Work required: Among the records, which lines hold the word "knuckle"? Pick them out.
** Opening Data to examine block **
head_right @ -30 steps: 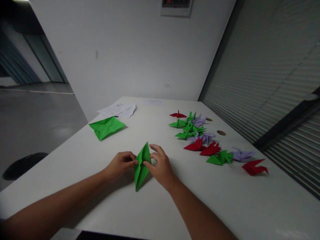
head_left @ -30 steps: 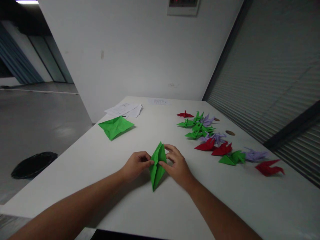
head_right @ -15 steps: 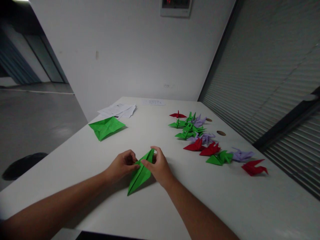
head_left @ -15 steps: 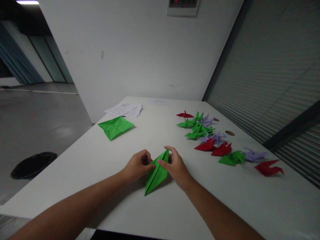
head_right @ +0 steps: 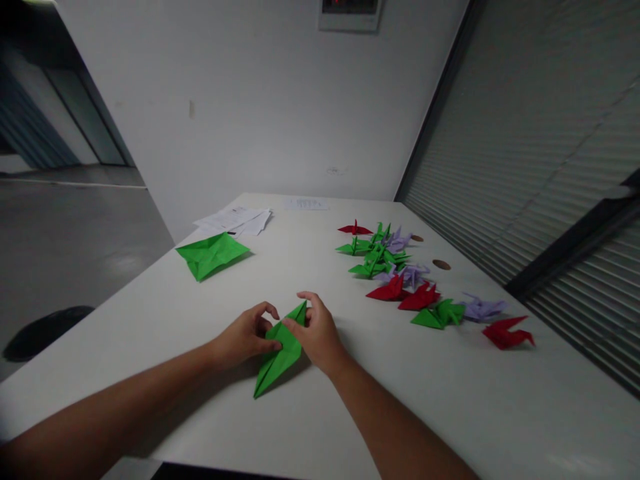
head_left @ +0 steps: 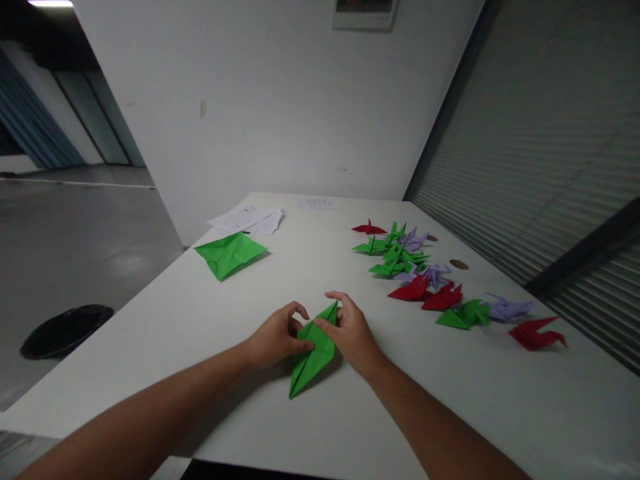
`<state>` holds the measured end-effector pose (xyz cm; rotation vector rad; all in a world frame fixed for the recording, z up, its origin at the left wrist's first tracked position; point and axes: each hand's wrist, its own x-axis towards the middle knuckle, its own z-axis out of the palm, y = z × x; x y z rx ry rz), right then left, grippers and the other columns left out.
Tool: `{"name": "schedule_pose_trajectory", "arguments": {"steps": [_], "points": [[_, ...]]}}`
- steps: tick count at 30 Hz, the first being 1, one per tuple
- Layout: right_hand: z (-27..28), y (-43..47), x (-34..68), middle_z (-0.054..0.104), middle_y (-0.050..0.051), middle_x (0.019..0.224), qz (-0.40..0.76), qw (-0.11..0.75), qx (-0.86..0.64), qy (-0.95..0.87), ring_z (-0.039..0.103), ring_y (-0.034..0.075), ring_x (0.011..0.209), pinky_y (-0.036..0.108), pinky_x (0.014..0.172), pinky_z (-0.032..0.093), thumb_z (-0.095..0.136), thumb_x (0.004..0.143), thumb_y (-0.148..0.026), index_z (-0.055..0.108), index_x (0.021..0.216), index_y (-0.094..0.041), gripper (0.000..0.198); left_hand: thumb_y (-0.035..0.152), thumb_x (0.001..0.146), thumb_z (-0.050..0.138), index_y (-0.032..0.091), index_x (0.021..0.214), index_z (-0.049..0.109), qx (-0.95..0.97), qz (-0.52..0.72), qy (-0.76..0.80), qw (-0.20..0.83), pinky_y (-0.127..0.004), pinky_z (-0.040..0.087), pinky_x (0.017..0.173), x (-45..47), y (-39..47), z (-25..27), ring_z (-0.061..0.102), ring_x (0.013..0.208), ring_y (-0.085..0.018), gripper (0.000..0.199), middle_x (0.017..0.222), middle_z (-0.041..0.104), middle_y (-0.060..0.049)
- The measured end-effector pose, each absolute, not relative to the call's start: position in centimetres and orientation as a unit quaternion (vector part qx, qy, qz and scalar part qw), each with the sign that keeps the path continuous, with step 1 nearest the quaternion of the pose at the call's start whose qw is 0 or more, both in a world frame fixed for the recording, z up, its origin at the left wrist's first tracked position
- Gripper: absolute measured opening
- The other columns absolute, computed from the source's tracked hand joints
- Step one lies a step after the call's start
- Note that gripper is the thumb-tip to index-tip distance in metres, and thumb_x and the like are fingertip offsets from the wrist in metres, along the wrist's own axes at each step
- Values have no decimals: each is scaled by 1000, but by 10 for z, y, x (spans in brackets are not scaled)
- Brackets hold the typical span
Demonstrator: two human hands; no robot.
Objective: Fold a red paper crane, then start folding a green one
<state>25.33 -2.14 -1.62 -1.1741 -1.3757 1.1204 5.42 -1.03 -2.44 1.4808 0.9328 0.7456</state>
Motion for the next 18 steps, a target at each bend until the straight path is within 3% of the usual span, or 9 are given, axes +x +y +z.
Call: {"name": "schedule_pose_trajectory", "arguments": {"steps": [7,13,18], "points": [[-10,-16,262,63,-6,63,453,513,-472,-556,61,16,55,27,53,46,77,80,-43,56,118,-20,49,17,68,83,22,104,49,649,291,398,580,-17,35,45,53,-12,-22,55,49,-10,50,62,62,9],[-8,-13,269,78,5,79,440,535,-471,-546,72,22,69,32,65,55,79,80,-47,58,112,-19,48,17,67,82,22,102,49,645,280,395,591,-17,37,45,53,-13,-19,55,49,-10,48,63,64,8],[-7,-12,269,79,6,79,442,538,-476,-538,74,22,70,33,65,57,79,79,-49,59,111,-18,48,17,67,82,21,102,50,645,270,391,599,-17,37,44,52,-13,-20,57,50,-11,47,63,65,7]]}}
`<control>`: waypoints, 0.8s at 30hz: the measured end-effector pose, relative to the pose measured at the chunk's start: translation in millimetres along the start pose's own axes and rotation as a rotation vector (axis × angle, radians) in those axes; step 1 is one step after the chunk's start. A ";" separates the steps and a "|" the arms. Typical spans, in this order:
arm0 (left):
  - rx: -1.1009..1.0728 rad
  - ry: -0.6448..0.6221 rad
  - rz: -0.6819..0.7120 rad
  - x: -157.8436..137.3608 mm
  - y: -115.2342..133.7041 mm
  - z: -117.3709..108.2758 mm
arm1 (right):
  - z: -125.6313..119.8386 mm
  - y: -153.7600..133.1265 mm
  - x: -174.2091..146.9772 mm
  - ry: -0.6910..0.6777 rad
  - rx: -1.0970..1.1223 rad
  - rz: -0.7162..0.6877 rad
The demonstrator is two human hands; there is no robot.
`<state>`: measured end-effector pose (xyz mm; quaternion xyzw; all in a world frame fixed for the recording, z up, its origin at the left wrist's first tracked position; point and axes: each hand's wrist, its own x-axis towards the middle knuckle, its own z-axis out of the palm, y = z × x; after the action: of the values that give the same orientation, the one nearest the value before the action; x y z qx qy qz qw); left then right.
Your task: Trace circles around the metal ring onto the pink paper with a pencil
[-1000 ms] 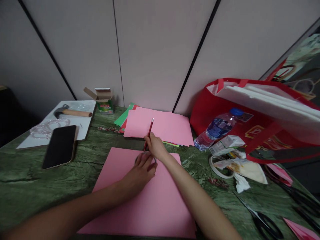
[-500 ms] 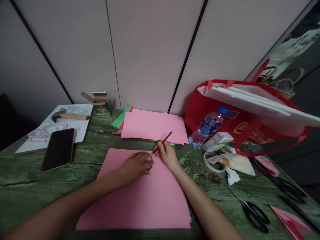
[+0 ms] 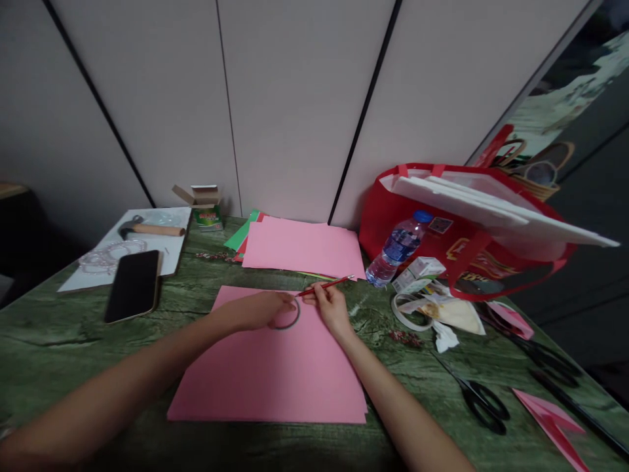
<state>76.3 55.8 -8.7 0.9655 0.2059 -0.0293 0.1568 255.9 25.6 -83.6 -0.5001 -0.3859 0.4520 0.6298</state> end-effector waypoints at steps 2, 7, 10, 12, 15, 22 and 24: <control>0.045 -0.034 -0.048 1.6 4.5 -2.6 | -0.2 -1.0 -5.0 0.013 -0.015 -0.006; 0.154 -0.077 -0.147 1.8 15.5 -10.7 | -5.5 -5.9 -26.9 0.045 -0.109 -0.032; 0.197 -0.087 -0.158 3.7 18.6 -15.0 | -7.6 -8.3 -43.2 0.063 -0.172 -0.070; 0.221 -0.107 -0.148 7.2 18.2 -16.7 | -7.3 -8.9 -54.0 0.070 -0.208 -0.112; 0.262 -0.140 -0.131 13.9 15.3 -16.8 | -4.7 -8.9 -70.1 0.065 -0.266 -0.170; 0.340 -0.143 -0.075 20.7 11.7 -12.4 | 3.0 -10.8 -99.8 0.020 -0.456 -0.288; 0.357 -0.139 -0.054 20.7 11.9 -12.3 | 5.8 -12.9 -104.4 0.004 -0.555 -0.347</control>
<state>100.0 57.4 3.8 0.9678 0.2118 -0.1359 -0.0039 222.2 -73.7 -73.4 -0.5805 -0.5725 0.2146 0.5378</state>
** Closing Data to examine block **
Output for this task:
`<state>` holds the measured end-effector pose (xyz cm; rotation vector rad; all in a world frame fixed for the recording, z up, its origin at the left wrist's first tracked position; point and axes: each hand's wrist, its own x-axis towards the middle knuckle, its own z-axis out of the palm, y = z × x; x y z rx ry rz), right then left, grippers and the other columns left out.
`<state>`: measured end-effector pose (xyz mm; quaternion xyzw; all in a world frame fixed for the recording, z up, its origin at the left wrist's first tracked position; point and axes: each hand's wrist, its own x-axis towards the middle knuckle, its own z-axis out of the palm, y = z × x; after the action: of the values that give the same orientation, the one nearest the value before the action; x y z qx qy qz qw); left then right.

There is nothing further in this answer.